= Baphometic Bowl of Wisdom =

War memorial in Salem, Massachusetts, United States

Baphometic Bowl of Wisdom

The Baphometic Bowl of Wisdom is a memorial sculpture commissioned by The Satanic Temple, a somber 23-inch black cube inscribed with inverted pentagrams beneath an upturned soldier's helmet. The memorial to fallen soldiers was a collaboration between sculptor Chris Andres and metalworker Adam Volpe.

==Background==
After the city of Belle Plaine, Minnesota allowed a local veterans group to place a display of a soldier with a rifle kneeling beside a two-foot Christian cross at the city-owned Veterans Memorial Park, the Freedom From Religion Foundation threatened to take the city to court, and The Satanic Temple announced plans to install their own public monument at the park.

The cross memorial was removed in January 2017, but in response to protests and pressure to restore it, city officials designated a portion of the park as a limited public forum where any group, for a temporary period, could pay tribute to the fallen as they saw fit. Both the Belle Plaine Veterans Club and the Satanic Temple applied and were approved to erect monuments. In April 2017, the cross memorial was restored. The Satanic Temple planned to install its memorial in July 2017.
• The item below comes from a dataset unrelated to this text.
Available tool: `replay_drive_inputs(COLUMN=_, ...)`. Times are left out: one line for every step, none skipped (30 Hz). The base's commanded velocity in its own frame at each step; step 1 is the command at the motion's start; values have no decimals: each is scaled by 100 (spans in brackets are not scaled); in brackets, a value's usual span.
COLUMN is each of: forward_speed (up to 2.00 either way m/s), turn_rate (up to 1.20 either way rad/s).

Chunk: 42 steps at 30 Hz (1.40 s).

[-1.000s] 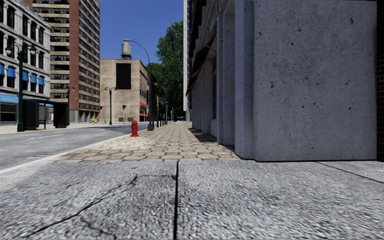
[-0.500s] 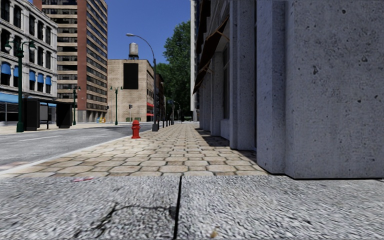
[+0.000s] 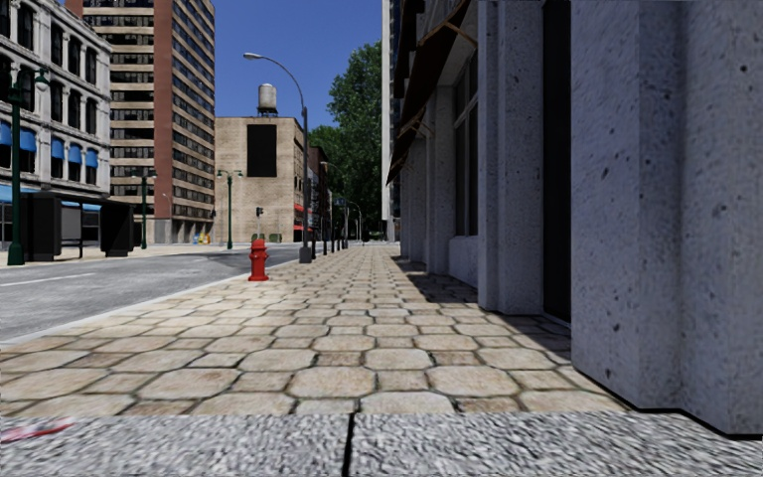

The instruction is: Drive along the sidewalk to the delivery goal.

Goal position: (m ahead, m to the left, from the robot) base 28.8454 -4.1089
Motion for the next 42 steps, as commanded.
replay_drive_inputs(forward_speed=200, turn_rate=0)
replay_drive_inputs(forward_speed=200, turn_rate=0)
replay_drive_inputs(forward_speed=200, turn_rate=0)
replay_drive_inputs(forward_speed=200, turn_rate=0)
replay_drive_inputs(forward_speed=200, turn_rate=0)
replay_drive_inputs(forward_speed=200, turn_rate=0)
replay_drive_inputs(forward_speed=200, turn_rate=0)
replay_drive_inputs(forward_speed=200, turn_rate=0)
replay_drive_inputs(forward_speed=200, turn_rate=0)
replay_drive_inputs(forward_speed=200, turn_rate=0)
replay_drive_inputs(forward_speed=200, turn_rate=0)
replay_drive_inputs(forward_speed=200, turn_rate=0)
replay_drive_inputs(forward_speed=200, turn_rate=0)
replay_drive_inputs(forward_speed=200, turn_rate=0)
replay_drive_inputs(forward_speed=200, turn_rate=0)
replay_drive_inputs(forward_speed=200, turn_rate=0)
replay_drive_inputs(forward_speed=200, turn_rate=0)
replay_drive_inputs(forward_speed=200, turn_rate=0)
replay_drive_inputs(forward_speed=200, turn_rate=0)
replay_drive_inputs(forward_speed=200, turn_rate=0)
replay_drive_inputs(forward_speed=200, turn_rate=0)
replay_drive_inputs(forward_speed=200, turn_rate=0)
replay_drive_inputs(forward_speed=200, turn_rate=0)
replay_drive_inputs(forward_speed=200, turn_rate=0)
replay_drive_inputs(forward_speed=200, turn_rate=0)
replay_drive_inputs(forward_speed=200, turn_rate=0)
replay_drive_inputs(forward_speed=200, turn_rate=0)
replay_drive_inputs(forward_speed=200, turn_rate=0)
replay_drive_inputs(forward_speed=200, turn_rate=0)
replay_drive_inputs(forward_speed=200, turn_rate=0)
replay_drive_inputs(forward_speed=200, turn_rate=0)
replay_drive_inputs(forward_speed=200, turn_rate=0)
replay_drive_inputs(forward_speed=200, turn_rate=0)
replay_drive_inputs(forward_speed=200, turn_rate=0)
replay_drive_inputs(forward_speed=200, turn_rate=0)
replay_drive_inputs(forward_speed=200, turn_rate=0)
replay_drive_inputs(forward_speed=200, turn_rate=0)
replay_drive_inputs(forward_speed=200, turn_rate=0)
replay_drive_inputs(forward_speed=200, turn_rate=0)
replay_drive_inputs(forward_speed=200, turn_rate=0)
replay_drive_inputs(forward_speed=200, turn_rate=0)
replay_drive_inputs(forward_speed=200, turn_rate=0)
As the plan drew more protests, city officials decided to shut down the limited public forum, ordering the removal of the cross memorial and withdrawing permission for the Temple's monument. The Satanic Temple sued the city seeking $35,000 in damages, claiming violation of the group's First Amendment rights, and breach of contract for rescinding approval after they had already paid to have the marker built. The Satanic Temple lost the court battle with the city of Belle Plaine in 2021: the judge found that Temple had contracted an artist to make the monument before receiving a permit, and the Temple failed to make a "compelling case" that its reputation was hurt by the decision.